Bad advice.... you dont NEED anything, music is free to explore.. but if you want off the album metal, then ya, a good pedal is essential.


----------



## Slash'sSnakepit (Aug 23, 2010)

As much as I wanted to play Metal I decided why focus on ONE genre so I sorta decided to play Classic rock and my Wah fits in great there.


----------



## Addictedtokaos (Jul 14, 2010)

The Grin said:


> All you NEED is a distortion pedal. Remember there are stores, services and classifieds that provide the recently loved products. Like


Unless you spending hundreds of dollars on a boutique distortion pedal, they all sound like crap one way or another. WHere he is only his first year into his music a GOOD modeling amp would offer him so many possibilities for the best price.

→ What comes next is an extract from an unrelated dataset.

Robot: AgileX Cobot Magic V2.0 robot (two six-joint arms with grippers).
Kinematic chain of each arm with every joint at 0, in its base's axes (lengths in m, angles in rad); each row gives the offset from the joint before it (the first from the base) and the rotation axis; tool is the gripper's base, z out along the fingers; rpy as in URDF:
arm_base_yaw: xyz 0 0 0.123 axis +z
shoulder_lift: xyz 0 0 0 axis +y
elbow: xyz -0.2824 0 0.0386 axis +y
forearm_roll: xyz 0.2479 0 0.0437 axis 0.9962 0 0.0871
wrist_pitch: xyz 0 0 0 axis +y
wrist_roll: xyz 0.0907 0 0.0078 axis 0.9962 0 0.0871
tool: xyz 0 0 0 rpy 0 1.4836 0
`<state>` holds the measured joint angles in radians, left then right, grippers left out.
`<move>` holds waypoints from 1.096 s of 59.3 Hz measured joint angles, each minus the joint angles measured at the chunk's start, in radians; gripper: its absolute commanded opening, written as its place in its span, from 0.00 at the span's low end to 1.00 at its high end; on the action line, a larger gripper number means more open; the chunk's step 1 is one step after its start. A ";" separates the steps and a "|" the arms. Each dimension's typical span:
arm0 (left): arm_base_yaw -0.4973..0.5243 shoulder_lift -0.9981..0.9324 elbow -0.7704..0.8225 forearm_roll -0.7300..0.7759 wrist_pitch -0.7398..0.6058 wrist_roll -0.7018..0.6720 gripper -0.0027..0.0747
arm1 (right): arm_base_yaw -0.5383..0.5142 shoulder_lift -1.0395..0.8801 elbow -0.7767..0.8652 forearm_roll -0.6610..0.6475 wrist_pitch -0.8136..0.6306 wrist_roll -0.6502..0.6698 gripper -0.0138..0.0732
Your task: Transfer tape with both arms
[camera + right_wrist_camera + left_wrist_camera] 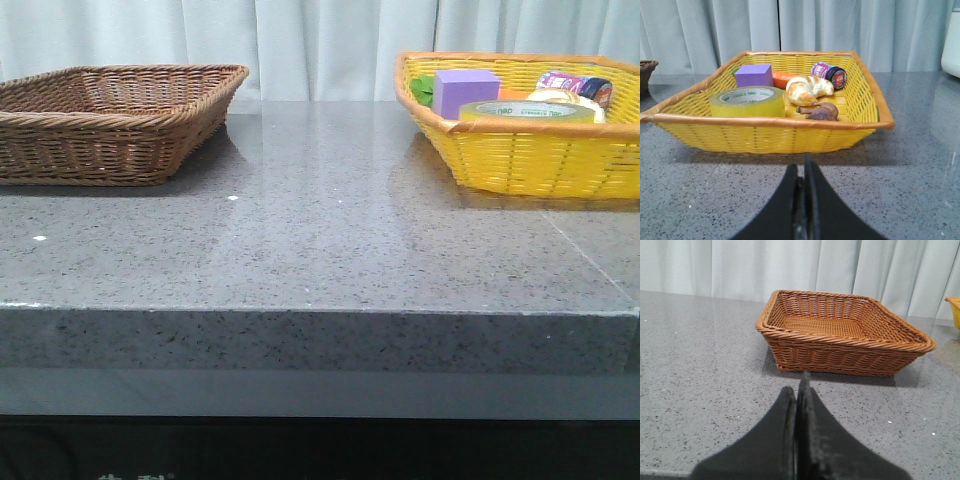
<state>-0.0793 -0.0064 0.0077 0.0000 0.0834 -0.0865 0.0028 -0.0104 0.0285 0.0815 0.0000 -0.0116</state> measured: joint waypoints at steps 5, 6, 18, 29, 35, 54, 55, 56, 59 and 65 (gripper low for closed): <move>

Then after 5-10 years of playing and saving his money, by not wasting it on pedals he'll never use, he will then be able to afford a boutique amp and/or high end guitar of his preference.

For example, when I started playing 15 years ago, me and my buddies where into grunge (Nirvana, Pearl Jam), so thats all we played. I then started to like metal. Now mostly metal, hard rock. Ive spent lots of cash on useless pedals. 

If I take a look at your list, you and others combined spent $500 on your pedals. That doesnt include the price of your amp. With something like the new VOX VT+ comming out, it has like 5 good sounding distortion pedals, has a built in tuner, has chorus, has compressor, has 8 memory banks, noise gate, a real close tube amp sound, and many more effects.

I dont know, seems like a no brainer to me.


----------



## hollowbody (Jan 15, 2008)

Addictedtokaos said:


> Unless you spending hundreds of dollars on a boutique distortion pedal, they all sound like crap one way or another.


That's really not true, but it depends what you think sounds like crap. I'm constantly impressed by how good something like the Boss SD-1 is at not only creating its own overdrive sound, but at pushing tubes into overdrive as well. It's something silly like $70 new. And an awesome pedal like the Fulltone OCD is only $150 new. Sure it's more than a hundred, but it's not "hundreds."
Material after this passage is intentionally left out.